I build RAG systems and intelligent applications — the retrieval pipelines, the LLM tooling, and the interfaces that wrap them. Currently shipping multimodal RAG and prompt-injection defenses.
B.S. in Computer Science from CUNY John Jay; starting an M.S. in CS · Machine Learning at Georgia Tech.
An ML-and-systems engineer is most useful where the model meets the interface. I work across that seam — research, engineering, and design — to ship things people actually use.
Production retrieval-augmented generation. Hybrid vector / graph / keyword search, re-ranking, eval harnesses, and prompt-injection defence at the agent layer.
Type-safe, performance-budgeted apps with Next.js and FastAPI. WebSocket streaming, Postgres + Redis, JWT/RBAC, Dockerised deploys, 500+ concurrent users.
Applied machine-learning research. Currently a multi-layer prompt-injection defence with a BIT classifier — 96% FP-rate reduction. Paper in preparation.
Six years of work, school, and side-projects, indexed by date. Filter by kind in the live build — work, education, project.

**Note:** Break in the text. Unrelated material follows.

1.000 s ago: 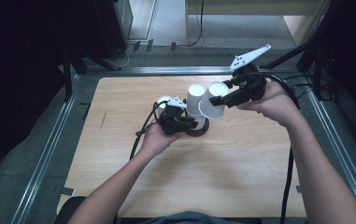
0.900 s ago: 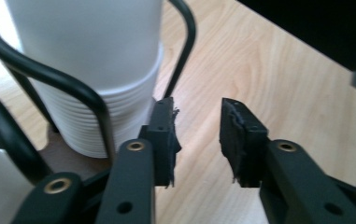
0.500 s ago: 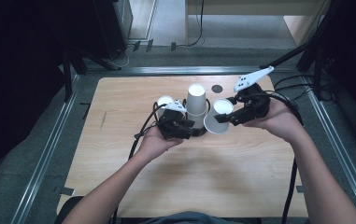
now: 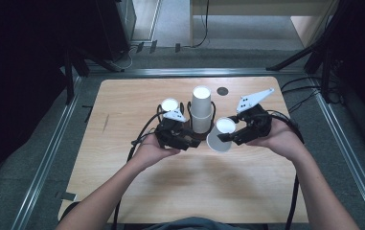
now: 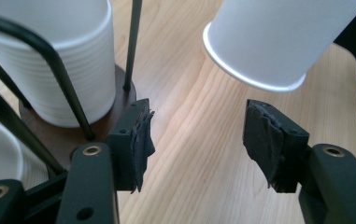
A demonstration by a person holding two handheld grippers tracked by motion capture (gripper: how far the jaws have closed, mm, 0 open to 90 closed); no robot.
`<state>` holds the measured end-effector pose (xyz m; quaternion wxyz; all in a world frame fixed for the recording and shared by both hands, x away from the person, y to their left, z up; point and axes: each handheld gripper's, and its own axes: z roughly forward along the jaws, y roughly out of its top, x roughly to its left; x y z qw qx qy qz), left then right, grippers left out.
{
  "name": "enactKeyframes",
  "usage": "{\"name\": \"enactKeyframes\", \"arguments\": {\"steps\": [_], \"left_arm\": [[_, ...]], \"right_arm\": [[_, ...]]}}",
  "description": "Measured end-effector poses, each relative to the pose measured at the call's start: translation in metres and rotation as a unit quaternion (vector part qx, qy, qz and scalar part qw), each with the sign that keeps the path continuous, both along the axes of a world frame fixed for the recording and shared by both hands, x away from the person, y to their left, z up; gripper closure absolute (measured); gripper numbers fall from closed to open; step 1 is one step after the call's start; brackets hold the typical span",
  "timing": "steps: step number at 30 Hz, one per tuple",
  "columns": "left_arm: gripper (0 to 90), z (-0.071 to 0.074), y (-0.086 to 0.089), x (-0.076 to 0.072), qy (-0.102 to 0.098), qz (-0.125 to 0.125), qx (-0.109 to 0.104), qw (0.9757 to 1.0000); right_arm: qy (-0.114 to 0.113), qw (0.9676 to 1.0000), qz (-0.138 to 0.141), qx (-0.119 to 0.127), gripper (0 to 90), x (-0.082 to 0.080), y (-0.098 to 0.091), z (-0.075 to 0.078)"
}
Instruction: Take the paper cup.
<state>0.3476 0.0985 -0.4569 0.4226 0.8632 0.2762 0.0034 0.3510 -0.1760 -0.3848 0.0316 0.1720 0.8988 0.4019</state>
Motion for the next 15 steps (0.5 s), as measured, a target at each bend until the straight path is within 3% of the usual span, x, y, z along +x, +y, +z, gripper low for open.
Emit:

Graduate study specialising in machine learning — deep learning, NLP, and large-scale systems.
Architected a RAG-powered learning platform for 1,000+ students with ChromaDB + Cohere re-ranking. Shipped Flutter/FastAPI/Postgres microservices, real-time WebSocket chat with streaming GPT-4o, and i18n across 4 languages with RTL.
Undergraduate degree covering CS fundamentals, information security, and applied machine learning.

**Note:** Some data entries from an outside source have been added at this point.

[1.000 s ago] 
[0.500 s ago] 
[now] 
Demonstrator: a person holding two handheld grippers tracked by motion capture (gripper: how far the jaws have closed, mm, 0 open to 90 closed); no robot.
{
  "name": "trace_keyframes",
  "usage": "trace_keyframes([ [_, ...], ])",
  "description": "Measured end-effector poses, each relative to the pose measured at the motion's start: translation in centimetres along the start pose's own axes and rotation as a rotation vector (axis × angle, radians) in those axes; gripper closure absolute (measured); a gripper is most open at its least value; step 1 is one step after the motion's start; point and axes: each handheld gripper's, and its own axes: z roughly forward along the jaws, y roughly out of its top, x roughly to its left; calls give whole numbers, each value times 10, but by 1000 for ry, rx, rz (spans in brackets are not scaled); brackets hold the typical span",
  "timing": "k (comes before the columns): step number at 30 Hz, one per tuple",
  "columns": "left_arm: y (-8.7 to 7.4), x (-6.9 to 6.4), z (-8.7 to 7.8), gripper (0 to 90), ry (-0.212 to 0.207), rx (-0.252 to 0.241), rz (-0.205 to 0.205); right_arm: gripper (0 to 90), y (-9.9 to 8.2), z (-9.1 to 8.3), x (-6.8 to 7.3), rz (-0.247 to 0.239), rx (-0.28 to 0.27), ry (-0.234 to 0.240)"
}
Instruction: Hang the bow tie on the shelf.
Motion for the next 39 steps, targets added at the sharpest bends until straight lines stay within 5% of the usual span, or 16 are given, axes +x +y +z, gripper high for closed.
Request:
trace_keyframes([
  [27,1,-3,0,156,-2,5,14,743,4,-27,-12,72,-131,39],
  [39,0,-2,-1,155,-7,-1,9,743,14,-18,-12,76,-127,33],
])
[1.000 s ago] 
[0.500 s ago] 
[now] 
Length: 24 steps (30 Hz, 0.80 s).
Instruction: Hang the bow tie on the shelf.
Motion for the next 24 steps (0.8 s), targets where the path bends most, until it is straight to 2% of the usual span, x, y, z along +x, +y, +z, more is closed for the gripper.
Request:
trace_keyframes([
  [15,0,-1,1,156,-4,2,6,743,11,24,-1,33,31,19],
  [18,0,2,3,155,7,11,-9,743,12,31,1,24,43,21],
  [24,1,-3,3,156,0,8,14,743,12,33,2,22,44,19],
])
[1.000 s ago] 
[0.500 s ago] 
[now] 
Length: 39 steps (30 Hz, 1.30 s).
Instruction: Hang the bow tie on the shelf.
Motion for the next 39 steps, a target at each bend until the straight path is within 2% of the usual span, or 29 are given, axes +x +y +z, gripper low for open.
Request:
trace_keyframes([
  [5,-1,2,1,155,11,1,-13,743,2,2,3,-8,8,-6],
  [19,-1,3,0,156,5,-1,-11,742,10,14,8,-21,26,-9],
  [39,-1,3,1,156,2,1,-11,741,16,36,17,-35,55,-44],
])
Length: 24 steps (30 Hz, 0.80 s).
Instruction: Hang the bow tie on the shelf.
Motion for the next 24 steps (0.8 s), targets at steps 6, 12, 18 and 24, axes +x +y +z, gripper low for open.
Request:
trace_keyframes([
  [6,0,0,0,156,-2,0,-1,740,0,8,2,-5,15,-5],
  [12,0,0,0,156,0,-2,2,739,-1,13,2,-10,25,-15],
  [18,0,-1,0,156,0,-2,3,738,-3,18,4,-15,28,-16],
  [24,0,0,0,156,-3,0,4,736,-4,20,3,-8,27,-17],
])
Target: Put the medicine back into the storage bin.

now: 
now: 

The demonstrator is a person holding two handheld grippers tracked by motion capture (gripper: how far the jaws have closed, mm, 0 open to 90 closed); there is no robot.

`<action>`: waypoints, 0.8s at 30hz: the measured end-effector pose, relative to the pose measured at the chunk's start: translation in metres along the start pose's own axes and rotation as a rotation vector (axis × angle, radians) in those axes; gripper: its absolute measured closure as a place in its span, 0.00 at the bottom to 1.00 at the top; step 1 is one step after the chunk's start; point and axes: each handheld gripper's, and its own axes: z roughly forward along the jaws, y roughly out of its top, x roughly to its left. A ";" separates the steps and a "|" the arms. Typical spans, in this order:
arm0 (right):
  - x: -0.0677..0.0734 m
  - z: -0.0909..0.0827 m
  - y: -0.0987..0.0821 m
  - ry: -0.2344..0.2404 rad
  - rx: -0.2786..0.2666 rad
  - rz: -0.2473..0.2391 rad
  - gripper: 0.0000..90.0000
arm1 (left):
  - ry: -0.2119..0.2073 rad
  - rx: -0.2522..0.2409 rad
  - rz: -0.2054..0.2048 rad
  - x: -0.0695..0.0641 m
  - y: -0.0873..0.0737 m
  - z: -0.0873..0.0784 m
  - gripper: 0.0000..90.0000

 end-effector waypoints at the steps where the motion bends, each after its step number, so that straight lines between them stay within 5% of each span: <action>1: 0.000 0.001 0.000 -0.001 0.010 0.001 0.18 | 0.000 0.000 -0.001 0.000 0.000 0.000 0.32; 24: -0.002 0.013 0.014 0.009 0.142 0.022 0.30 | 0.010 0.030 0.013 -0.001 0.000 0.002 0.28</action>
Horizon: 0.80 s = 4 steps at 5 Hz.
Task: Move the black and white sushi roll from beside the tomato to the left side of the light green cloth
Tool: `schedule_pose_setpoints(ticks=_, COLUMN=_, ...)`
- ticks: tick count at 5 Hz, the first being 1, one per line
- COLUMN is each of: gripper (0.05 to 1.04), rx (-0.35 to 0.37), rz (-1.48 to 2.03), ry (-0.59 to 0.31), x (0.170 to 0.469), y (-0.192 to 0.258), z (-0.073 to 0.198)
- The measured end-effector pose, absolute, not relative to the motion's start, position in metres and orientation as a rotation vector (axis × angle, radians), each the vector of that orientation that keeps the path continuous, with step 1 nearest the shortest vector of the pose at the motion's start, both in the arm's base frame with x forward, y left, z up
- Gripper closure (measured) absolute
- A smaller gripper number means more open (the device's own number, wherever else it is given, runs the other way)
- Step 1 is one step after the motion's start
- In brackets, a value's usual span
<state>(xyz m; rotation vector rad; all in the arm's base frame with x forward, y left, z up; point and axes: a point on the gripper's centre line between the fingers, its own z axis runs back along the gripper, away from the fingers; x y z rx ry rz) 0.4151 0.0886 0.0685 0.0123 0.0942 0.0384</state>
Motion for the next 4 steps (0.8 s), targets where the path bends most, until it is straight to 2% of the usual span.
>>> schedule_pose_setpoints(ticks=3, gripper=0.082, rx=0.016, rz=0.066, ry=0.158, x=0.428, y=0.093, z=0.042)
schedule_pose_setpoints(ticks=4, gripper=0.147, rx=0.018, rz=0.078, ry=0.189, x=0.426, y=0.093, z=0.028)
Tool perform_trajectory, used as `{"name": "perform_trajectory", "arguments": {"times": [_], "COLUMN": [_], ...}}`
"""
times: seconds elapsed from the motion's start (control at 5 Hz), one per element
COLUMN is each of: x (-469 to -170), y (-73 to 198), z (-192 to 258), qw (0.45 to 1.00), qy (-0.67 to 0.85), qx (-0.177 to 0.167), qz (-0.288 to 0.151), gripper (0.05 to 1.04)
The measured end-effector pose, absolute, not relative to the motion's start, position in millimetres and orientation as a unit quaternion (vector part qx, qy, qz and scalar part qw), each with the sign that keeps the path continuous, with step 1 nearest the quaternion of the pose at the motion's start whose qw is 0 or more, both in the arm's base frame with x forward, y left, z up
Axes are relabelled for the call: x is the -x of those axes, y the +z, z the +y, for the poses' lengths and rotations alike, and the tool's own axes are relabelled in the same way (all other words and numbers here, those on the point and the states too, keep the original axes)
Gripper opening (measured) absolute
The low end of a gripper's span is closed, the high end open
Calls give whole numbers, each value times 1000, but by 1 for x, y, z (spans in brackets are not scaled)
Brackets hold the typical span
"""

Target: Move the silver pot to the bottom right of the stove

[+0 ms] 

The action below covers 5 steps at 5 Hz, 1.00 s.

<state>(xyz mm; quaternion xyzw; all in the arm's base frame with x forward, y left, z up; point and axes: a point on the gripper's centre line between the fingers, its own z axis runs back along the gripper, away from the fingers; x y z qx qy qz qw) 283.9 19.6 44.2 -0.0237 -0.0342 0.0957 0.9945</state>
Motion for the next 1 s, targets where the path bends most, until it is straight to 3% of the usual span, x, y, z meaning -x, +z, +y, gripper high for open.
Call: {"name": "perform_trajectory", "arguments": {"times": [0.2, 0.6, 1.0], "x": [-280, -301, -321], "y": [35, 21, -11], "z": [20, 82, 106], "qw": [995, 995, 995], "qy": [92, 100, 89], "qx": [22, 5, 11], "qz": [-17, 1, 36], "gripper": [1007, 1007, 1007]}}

Production-grade multimodal RAG platform processing PDFs, images, audio and video in real time. Hybrid vector/graph/keyword search with 99.5% uptime, JWT + RBAC, automated CI/CD, 500+ concurrent users.
BIT classifier achieving 96% reduction in false-positive rate (40.2% → 1.5%) for prompt-injection detection. Multi-layer defence: input sanitisation, semantic analysis, agent-level isolation.

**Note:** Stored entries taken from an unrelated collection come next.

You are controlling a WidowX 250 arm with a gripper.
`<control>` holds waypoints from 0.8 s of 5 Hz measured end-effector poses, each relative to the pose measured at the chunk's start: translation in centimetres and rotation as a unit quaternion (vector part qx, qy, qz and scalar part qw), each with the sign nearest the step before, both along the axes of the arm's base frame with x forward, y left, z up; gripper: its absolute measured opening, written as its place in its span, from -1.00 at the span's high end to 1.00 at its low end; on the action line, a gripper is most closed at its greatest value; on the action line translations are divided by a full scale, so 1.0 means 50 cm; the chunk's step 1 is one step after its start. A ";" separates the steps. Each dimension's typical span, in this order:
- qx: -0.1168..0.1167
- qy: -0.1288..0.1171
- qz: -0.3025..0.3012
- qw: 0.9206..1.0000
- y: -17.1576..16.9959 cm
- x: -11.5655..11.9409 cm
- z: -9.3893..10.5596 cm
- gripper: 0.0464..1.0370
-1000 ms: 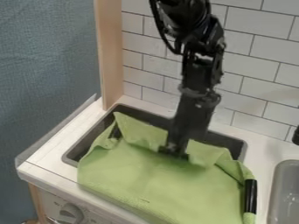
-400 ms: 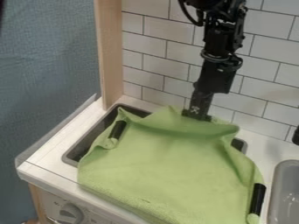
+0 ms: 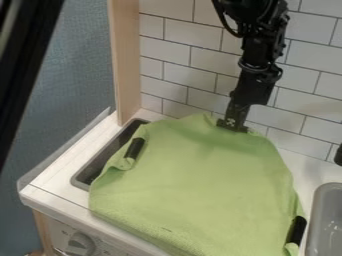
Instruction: Unfold the cloth from center to top
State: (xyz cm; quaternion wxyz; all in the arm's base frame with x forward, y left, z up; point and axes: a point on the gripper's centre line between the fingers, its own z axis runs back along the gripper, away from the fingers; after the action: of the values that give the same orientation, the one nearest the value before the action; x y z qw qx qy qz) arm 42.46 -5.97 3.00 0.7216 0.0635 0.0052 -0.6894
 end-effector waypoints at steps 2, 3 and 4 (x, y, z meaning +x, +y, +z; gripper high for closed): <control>0.030 -0.084 -0.047 0.995 0.018 0.032 -0.043 0.99; 0.029 -0.083 -0.047 0.995 0.017 0.032 -0.051 0.93; 0.028 -0.054 -0.045 0.997 0.016 0.019 -0.079 0.60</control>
State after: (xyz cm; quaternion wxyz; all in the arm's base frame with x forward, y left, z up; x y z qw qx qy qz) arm 43.41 -5.19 -0.95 0.6873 0.1210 -0.0172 -0.7160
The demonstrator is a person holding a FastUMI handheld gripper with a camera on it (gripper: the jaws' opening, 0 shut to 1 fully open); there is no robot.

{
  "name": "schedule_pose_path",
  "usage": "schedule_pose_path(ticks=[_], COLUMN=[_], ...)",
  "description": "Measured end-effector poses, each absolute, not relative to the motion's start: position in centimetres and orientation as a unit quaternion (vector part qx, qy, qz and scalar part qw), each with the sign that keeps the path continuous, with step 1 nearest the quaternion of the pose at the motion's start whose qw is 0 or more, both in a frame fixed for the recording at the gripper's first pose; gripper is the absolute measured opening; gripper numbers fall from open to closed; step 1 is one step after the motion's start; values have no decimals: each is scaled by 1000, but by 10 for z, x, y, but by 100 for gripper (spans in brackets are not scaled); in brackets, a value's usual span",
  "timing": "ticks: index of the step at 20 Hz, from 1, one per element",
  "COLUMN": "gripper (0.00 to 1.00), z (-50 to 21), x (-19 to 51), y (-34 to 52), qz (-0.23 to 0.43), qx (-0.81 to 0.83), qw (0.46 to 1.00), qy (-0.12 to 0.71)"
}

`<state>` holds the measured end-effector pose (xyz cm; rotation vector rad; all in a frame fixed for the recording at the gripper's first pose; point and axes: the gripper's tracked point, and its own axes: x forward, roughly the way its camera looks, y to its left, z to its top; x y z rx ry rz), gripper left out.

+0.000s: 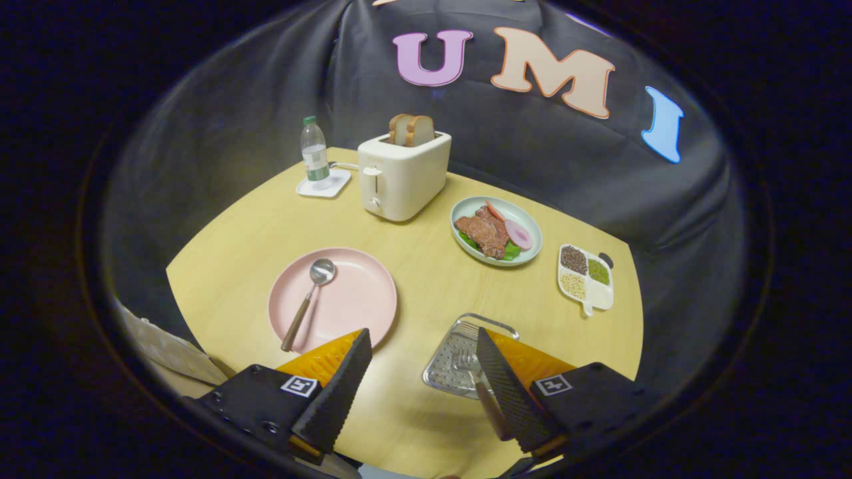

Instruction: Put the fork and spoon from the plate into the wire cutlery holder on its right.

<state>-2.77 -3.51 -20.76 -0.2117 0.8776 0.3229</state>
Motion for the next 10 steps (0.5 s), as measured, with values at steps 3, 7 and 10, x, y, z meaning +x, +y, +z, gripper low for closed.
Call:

Reduced educator content-creation time by 60%. Next.js SSR frontend with JWT auth; NLP pipeline using NLTK/spaCy for context-aware question generation.
Tutored 100+ students in Python, data structures, algorithms, and calculus. Led weekly group sessions; raised average quiz scores by 15%.
Built NLP applications using BERT for quiz generation and text summarisation, accelerating ed-tech content creation by 50%. RESTful APIs with FastAPI/Django/Postgres; React + TypeScript dashboard for student analytics.